WHAT YOU WILL DO = Exactly as they appear, restate the lines of the material, from the first through the one containing "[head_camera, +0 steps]".

□ □ □ □ □

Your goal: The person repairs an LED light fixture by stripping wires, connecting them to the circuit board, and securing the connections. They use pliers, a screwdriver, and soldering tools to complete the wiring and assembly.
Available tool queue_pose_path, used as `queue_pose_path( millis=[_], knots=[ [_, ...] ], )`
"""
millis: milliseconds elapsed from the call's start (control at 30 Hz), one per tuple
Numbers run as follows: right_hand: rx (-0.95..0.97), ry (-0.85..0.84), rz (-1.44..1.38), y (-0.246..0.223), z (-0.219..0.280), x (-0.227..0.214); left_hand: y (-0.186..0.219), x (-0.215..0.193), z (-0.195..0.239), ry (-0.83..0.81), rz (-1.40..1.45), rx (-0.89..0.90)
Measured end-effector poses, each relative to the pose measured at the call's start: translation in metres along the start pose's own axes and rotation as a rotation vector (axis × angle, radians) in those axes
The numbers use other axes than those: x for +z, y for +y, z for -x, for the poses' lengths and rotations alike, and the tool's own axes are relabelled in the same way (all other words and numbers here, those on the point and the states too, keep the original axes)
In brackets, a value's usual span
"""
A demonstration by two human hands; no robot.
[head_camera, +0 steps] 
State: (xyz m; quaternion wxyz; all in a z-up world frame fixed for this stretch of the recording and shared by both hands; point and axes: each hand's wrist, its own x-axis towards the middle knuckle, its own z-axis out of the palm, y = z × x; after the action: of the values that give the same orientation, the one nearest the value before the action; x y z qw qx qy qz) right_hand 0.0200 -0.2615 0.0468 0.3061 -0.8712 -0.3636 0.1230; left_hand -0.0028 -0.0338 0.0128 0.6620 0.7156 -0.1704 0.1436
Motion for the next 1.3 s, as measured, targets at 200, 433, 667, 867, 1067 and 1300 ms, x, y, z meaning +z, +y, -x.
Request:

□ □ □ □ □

RESULT BELOW =
Your goal: The person repairs an LED light fixture by stripping wires, connecting them to the circuit board, and securing the connections. They use pliers, a screwdriver, and soldering tools to complete the wiring and assembly.
Available tool queue_pose_path, used as `queue_pose_path( millis=[_], knots=[ [_, ...] ], )`
"""
millis: milliseconds elapsed from the call's start (control at 30 Hz), one per tuple
Numbers run as follows: right_hand: rx (-0.95..0.97), ry (-0.85..0.84), rz (-1.44..1.38), y (-0.246..0.223), z (-0.219..0.280), x (-0.227..0.214); left_hand: y (-0.186..0.219), x (-0.215..0.193), z (-0.195..0.239), ry (-0.83..0.81), rz (-1.40..1.45), rx (-0.89..0.90)
Measured end-effector poses, each relative to the pose measured at the call's start: translation in metres along the start pose's own axes and rotation as a rotation vector (axis × angle, radians) in those axes
The numbers use other axes than those: x for +z, y for +y, z for -x, for the poses' lengths and rotations alike, and the tool's own axes are relabelled in the same way (all other words and numbers here, those on the point and the states too, keep the original axes)
In brackets, a value's usual span
"""
A demonstration by two human hands; no robot.
[head_camera, +0 steps] 

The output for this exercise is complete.